In 2016, Cyclistic, fictional company, launched a successful bike-share offering. Since then, the program has grown to a fleet of 5,824 bicycles that are geotracked and locked into a network of 692 stations across Chicago. The bikes can be unlocked from one station and returned to any other station in the system anytime. Cyclistic sets itself apart by also offering reclining bikes, hand tricycles, and cargo bikes, making bike-share more inclusive to people with disabilities and riders who can’t use a standard two-wheeled bike. The majority of riders opt for traditional bikes; about 8% of riders use the assistive options. Cyclistic users are more likely to ride for leisure, but about 30% use them to commute to work each day.
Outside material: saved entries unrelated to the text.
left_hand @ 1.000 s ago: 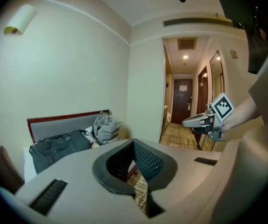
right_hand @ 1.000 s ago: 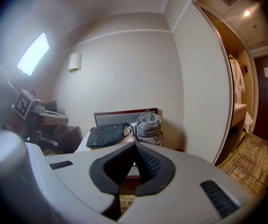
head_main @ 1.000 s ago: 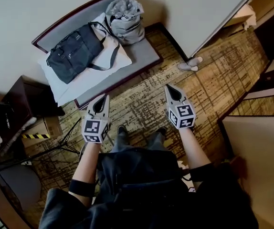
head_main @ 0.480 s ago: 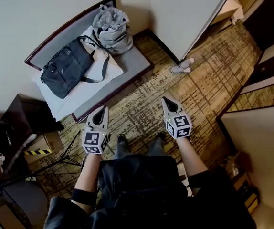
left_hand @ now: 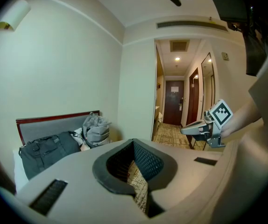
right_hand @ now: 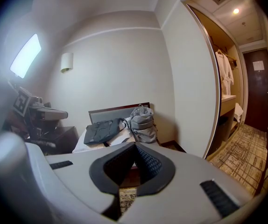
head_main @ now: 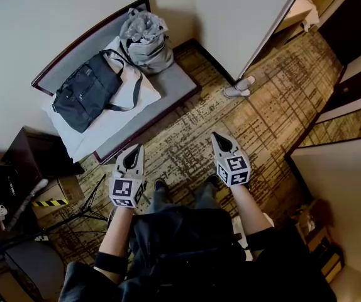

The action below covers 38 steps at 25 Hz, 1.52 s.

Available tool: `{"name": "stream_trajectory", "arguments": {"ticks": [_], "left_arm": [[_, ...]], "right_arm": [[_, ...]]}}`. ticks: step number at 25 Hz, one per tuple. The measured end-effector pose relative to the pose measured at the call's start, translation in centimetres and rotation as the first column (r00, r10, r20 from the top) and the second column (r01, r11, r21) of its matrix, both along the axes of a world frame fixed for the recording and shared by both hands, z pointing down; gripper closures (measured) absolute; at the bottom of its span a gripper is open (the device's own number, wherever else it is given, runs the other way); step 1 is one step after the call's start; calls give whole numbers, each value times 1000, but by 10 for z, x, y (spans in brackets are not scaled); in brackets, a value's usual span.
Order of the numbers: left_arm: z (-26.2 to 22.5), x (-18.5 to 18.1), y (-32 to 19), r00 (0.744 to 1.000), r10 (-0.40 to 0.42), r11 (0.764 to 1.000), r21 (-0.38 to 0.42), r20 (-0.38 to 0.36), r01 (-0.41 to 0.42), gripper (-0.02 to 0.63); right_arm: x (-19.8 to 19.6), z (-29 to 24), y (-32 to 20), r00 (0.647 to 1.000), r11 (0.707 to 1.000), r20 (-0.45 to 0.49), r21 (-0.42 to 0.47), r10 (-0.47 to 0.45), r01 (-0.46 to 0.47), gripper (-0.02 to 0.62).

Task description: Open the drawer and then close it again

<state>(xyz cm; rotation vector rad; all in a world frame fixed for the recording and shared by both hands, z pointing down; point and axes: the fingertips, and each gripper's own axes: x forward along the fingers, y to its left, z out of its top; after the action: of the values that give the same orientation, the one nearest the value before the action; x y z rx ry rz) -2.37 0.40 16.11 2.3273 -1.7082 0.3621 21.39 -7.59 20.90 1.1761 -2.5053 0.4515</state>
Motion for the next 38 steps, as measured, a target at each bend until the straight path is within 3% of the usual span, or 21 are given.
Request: {"name": "stream_trajectory", "arguments": {"ticks": [3,14,20,23,28,32,36,38], "left_arm": [[0,6,2,998,49,999,-4,35,-48,603],[1,-9,-11,994,104,994,-36,43,-102,603],[15,-12,-21,985,168,985,-48,35,-166,603],[31,-11,-27,977,208,976,-72,40,-204,603],[58,-1,-43,984,175,978,-120,28,-170,603],[97,14,-65,994,110,981,-161,26,-104,603],[149,35,-92,997,70,982,-181,41,-61,603],[177,43,-104,999,44,981,-188,30,-37,603]], "right_arm": [[-1,7,3,1000,1000,1,-13,6,-6,591],[-26,29,4,996,995,56,-67,71,-67,591],[-38,63,-2,979,977,123,-159,162,-142,568],[-37,88,-15,961,953,153,-233,230,-191,566],[-21,151,-52,908,873,207,-417,364,-254,560],[-22,215,-88,911,841,215,-499,352,-207,511],[-31,284,-116,882,784,276,-602,382,-151,443],[-38,319,-126,892,775,274,-621,360,-122,420]]}}
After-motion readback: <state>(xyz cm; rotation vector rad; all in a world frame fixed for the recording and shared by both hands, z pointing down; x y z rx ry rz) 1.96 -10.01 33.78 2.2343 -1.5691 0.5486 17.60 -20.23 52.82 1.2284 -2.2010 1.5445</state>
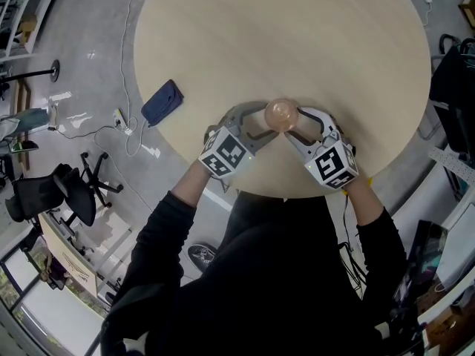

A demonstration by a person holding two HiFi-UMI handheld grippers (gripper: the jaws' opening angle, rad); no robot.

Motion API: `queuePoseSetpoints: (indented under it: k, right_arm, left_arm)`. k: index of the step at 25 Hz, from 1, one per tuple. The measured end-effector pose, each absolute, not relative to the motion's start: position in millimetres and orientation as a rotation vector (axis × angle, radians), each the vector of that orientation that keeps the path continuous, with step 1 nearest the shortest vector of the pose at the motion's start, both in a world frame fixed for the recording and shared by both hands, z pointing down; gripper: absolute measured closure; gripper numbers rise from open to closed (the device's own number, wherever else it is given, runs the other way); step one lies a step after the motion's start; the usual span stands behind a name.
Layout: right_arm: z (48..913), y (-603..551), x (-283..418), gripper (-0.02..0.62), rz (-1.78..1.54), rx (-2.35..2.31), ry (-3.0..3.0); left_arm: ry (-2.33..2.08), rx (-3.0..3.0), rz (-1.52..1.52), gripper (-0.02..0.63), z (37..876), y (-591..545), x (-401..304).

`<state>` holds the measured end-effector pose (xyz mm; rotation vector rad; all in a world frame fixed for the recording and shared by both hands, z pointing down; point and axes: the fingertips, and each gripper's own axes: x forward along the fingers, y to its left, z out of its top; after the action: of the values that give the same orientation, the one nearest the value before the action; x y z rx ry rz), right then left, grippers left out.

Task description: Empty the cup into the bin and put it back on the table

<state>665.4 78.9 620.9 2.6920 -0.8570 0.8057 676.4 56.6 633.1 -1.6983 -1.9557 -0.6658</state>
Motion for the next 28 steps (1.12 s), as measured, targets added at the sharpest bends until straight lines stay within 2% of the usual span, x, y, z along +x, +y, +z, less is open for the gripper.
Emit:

Until now, Cyclistic’s marketing strategy relied on building general awareness and appealing to broad consumer segments. One approach that helped make these things possible was the flexibility of its pricing plans: single-ride passes, full-day passes, and annual memberships. Customers who purchase single-ride or full-day passes are referred to as casual riders. Customers who purchase annual memberships are Cyclistic members. Cyclistic’s finance analysts have concluded that annual members are much more profitable than casual riders.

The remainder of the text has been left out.